### WHAT YOU NEED TO DO
Go through the records and report each line in which the word "whole" occurs.

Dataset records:

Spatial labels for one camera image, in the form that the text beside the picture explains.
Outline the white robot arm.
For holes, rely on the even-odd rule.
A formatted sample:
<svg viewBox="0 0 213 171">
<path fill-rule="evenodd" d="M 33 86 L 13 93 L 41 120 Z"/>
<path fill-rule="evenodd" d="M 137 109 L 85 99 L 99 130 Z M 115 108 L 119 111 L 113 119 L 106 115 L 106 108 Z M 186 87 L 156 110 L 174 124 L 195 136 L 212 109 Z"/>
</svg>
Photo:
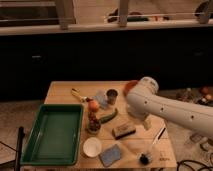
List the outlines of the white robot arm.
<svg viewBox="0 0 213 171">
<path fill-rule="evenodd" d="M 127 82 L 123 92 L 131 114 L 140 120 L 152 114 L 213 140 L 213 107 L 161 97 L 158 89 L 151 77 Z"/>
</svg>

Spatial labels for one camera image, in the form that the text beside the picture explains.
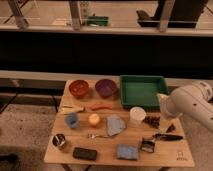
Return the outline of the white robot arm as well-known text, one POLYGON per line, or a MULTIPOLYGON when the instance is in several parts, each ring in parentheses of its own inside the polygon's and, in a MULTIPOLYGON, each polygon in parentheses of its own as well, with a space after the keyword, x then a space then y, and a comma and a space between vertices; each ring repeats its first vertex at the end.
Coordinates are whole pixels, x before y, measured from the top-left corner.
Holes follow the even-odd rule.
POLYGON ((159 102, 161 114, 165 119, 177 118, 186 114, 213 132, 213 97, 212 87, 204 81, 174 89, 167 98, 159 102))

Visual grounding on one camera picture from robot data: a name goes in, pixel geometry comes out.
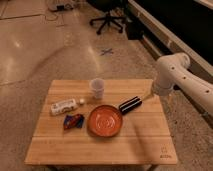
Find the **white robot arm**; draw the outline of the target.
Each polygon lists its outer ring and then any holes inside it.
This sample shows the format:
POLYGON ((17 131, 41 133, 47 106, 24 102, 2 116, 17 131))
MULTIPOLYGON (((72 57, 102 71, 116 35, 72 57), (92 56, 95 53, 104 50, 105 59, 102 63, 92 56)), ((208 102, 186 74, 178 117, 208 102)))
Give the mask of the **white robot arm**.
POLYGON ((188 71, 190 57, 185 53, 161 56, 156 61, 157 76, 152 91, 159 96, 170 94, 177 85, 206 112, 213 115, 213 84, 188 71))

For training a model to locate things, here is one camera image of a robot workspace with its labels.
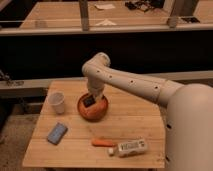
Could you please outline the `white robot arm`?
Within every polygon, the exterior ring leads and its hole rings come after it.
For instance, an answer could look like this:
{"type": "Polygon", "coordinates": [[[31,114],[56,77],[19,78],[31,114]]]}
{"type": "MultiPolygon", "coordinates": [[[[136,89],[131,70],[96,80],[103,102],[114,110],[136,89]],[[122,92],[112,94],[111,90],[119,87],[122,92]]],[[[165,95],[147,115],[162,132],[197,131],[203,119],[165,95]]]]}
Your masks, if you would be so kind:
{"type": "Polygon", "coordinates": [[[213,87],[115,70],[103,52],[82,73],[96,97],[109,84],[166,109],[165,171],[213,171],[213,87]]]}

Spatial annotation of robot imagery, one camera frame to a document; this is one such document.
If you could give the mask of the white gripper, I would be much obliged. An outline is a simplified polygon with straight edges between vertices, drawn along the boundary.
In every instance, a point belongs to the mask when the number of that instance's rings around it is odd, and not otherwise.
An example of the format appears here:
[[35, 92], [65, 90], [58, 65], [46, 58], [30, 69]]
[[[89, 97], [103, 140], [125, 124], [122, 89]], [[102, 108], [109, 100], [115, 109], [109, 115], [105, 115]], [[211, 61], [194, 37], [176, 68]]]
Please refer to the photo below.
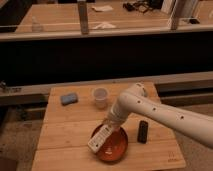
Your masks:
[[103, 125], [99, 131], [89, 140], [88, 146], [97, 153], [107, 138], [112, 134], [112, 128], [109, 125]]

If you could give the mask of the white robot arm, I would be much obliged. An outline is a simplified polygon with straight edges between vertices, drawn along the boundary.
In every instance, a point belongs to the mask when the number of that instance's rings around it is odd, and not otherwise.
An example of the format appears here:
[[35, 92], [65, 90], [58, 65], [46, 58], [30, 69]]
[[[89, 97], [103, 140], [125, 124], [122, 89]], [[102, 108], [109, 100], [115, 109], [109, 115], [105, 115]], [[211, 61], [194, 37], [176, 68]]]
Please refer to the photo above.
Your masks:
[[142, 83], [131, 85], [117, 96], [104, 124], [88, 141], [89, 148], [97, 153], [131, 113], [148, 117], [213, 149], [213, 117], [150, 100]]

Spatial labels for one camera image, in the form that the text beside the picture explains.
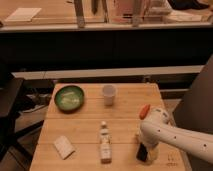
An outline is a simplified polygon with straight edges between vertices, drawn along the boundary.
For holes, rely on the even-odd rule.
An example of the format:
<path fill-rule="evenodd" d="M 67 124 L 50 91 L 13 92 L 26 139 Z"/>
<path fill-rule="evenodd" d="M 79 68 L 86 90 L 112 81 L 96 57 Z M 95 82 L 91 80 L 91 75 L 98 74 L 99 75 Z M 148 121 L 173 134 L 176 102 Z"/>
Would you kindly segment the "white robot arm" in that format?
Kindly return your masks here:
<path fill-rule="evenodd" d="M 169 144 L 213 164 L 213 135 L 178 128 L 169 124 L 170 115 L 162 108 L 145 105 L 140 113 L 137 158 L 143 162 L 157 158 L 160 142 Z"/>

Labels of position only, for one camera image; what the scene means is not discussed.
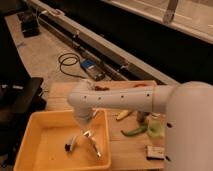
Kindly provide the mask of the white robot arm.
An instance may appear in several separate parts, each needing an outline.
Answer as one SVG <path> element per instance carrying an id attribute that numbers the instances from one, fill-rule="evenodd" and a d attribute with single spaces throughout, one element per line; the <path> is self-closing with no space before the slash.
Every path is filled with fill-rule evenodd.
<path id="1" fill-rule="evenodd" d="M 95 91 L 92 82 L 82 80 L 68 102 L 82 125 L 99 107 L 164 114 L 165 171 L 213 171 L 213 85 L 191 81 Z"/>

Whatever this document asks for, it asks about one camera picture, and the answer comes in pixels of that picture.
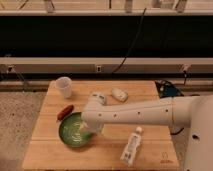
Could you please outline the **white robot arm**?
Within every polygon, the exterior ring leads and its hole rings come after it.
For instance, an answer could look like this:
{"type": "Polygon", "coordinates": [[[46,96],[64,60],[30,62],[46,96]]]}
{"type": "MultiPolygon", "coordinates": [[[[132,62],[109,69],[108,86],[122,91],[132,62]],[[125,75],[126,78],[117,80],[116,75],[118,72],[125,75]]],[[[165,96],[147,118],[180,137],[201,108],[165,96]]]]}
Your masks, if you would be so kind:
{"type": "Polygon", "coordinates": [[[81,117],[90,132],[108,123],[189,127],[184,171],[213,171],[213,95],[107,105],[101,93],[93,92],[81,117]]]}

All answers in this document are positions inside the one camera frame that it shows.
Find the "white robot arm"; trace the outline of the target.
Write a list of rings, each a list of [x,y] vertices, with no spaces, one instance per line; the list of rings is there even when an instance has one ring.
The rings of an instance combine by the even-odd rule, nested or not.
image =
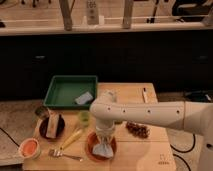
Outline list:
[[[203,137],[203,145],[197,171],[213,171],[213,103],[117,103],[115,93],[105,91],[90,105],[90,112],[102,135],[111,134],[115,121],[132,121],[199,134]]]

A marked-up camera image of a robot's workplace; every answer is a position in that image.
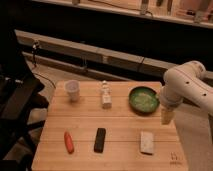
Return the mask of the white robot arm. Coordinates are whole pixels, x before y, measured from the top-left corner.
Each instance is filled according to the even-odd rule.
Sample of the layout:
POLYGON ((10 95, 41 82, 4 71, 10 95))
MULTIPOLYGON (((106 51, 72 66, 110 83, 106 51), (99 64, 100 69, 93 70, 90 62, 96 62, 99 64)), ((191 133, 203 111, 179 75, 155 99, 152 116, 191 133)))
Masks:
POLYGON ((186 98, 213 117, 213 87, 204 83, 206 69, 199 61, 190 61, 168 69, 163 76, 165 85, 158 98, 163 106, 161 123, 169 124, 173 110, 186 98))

### RESPONSE
Coordinates are whole pixels, x before y, measured from the top-left corner.
Return the mask of the white robot arm. Coordinates are whole pixels, x before y, measured from the top-left corner.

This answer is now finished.